New Museum of Making in Derby issues call for stories linked to the famous Eagle Engine that powered first transatlantic flight

In September 2020 Derby Museums will open the new Museum of Making in Derby featuring, at its heart, some astonishing objects that have shaped the world in which we live. One of the stand-out objects is the Eagle Engine, which helped to power the first transatlantic flight by Alcock and Brown 100 years ago on June 14th and 15th 1919.

This small, but powerful Rolls-Royce engine will be a star object in the Museum of Making; a new visitor destination in the heart of Derby exploring 300 years of Derbyshire’s history of making through incredible objects that made a mark on the world.

Housed within Derby Silk Mill, on the site of the world’s first factory, the Museum of Making aims to use the stories of our making past to inspire creativity and the modern maker in all of us. The Museum will do this, not just through the objects on display, but through the stories of the people involved with those objects. That is why, ahead of its opening in September 2020, and on the centenary of the first transatlantic flight, Derby Museums is asking for stories related to the Eagle Engine that it hopes to feature in the new Museum of Making when it opens.

The Museum of Making is being developed and will be operated by Derby Museums which has secured major grant funding of £9.4 million from The National Lottery Heritage Fund, £2.5 million from Arts Council England and £3.7 million from the Local Growth Fund by D2N2, the Local Enterprise Partnership. Significant support has also been received from Rolls-Royce and a range of charitable trusts and foundations.

Do you have any connections to the Rolls-Royce Eagle Engine? Was someone in your family involved on the Eagle production line at Rolls-Royce?  If so the Museum of Making wants to hear from you. The flight was also the first air mail plane and carried some interesting correspondence with it – did anyone in your family receive any mail from the flight?

Tony Butler, Executive Director at Derby Museums, the charitable trust which is developing and will operate the Museum of Making said: The new Museum of Making is being completely designed and put together with the people and industries of Derby. That is why we are issuing this call to find anyone with stories who can paint a wider picture about their involvement in this key milestone of aviation.
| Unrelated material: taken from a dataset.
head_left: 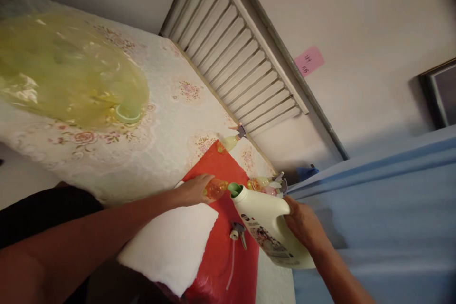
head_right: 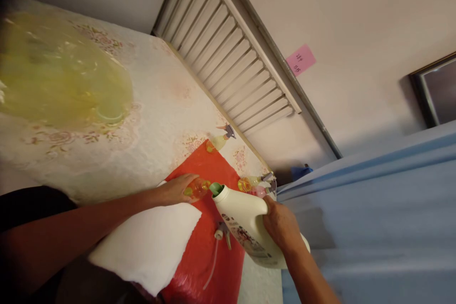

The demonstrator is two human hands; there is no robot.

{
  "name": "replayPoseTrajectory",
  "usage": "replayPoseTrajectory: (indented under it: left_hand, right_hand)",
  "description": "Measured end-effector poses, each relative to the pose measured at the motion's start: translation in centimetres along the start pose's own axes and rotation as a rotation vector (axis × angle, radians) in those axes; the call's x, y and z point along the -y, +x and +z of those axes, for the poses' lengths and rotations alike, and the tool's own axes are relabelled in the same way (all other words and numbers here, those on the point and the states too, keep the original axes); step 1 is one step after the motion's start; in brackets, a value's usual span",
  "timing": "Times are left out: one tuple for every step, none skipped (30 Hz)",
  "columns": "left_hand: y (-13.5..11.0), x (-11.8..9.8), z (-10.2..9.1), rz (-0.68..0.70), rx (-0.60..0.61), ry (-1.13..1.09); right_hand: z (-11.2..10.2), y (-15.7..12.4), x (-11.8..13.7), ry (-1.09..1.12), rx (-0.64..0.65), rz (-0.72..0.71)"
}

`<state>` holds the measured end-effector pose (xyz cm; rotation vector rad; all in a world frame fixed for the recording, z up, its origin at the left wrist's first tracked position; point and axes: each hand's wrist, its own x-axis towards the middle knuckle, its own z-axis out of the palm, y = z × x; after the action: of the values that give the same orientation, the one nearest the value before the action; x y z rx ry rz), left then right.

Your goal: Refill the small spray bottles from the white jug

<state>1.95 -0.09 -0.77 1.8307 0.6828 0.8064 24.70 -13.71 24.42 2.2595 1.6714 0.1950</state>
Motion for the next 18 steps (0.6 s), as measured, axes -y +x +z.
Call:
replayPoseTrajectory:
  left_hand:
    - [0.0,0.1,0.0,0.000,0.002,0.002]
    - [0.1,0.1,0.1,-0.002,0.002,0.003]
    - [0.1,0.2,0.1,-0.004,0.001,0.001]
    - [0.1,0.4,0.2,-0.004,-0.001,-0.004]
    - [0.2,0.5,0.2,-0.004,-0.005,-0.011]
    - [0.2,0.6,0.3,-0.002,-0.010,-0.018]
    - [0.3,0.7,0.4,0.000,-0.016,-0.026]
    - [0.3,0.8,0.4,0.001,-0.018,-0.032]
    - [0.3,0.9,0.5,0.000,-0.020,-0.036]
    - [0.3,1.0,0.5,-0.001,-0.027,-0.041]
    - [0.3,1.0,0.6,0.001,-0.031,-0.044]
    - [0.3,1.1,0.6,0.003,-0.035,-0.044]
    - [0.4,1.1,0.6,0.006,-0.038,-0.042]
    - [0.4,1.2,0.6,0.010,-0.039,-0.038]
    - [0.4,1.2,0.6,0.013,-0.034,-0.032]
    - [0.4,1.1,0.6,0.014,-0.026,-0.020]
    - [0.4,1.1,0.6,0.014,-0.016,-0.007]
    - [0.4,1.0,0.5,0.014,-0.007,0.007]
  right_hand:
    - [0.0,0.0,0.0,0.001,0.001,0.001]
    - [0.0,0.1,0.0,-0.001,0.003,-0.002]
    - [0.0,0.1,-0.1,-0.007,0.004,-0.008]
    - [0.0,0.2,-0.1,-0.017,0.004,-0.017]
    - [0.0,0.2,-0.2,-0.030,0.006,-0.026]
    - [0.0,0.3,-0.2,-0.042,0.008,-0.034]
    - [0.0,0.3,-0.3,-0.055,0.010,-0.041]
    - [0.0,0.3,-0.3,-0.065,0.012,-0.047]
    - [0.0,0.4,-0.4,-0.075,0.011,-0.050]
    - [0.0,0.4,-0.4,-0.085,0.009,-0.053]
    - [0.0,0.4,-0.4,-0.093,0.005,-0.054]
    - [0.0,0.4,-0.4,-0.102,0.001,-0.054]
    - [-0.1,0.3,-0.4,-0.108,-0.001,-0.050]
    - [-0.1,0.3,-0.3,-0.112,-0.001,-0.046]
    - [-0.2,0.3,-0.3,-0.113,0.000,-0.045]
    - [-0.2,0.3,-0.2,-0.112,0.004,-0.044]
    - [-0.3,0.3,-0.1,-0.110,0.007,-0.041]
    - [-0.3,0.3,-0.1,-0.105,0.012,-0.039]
“It is those personal stories that will bring the Museum of Making to life and help inspire the maker in all of us. Derby was, and still is, making things that are having a huge impact in the UK and around the world, and this new Museum will not only be showcasing this through stories such as that of the Eagle Engine, but will also provide a hub for makers today.”

Gill Fennell, Community Investment Manager, Rolls-Royce said: We are incredibly proud of the role the Eagle Engine played in this amazing milestone in aviation history. As well as celebrating this key moment, we are also looking towards the future skills and expertise we need to help us pioneer new technologies. That is why we are a partner in the new Museum of Making which will be a fantastic inspiration and resource for the makers – and pioneers – of tomorrow.”

British aviators John Alcock and Arthur Brown made the first non-stop transatlantic flight in June 1919, taking off on 14th June. Flying in a modified First World War Vickers Vimy bomber from St John’s Newfoundland, they landed in Clifden, Connemara, Ireland on 15th June. This was a truly major achievement, taking place within 20 years of the Wright Brothers making the first flight. Many others had attempted this journey, but Alcock and Brown were the first to succeed in making the flight.

The modified plane was fitted with two Rolls-Royce Eagle Engines. Winston Churchill, as Secretary of State for Air, presented the two pilots with the Daily Mail prize of £10,000 for the first crossing of the Atlantic Ocean by aeroplane in “less than 72 consecutive hours.” A small amount of mail was carried on the flight, also making it the first transatlantic air mail flight.

The Eagle Engine is just one of over 50,000 objects that will go on display at the new Museum of Making when it opens its doors in September 2020.  The vast majority of these objects have never been accessible to the public before. Through these objects the new Museum will tell Derby’s story of making in the past, present and future.

This call out to local people to share their stories is all part of the approach to create the new Museum of Making with the people of Derby. If you have stories or connections related to Eagle Engines made by Rolls-Royce in Derby, or are interested in volunteering to help us make the new Museum of Making please contact us at

Anne Jenkins, Director, England: Midlands & East from The National Lottery Heritage Fund “We are delighted to be supporting this major new museum development in Derby, it is an exciting example of a museum being created in a completely new way, putting local people right at its heart. It is therefore fitting that National Lottery funding is being used to support local communities as they help shape the museum of the future.”